Coaxial microphacoemulsification is an excellent approach to small-incision surgery and has taken its rightful place in the evolution of cataract surgery. Surgeons are transitioning from their current technique easily, as the procedure's fluidics are almost identical to the safe intraocular environment to which we have become accustomed. Combined with torsional ultrasound, surgeons are witnessing increased efficiency with less repulsion and chatter of nuclear material. Reproducible injection of a superior IOL with superb centration can be achieved without either enlarging or making a separate incision. Furthermore, patients' UCVA and corneal clarity on postoperative day 1 are enormously satisfying to both the surgeon and patient alike. Although I could not endorse bimanual sleeveless microphacoemulsification, I did predict the rapid acceptance of this new microcoaxial technology, and I am proud to have had the opportunity to share the laboratory science and our clinical results with my colleagues.

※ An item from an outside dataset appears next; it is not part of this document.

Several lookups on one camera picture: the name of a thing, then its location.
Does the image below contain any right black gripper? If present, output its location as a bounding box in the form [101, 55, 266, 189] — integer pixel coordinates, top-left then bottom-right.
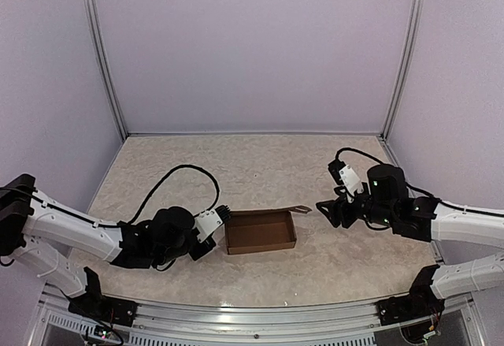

Robert H. Osher, MD, is a Professor in the Department of Ophthalmology, University of Cincinnati College of Medicine, and Medical Director Emeritus of the Cincinnati Eye Institute. He is also the Founder and Editor of the Video Journal of Cataract and Refractive Surgery. He states that he is a paid consultant to Alcon Laboratories, Inc. Dr. Osher may be reached at +1 513 984 5133; rhosher@cincinnatieye.com.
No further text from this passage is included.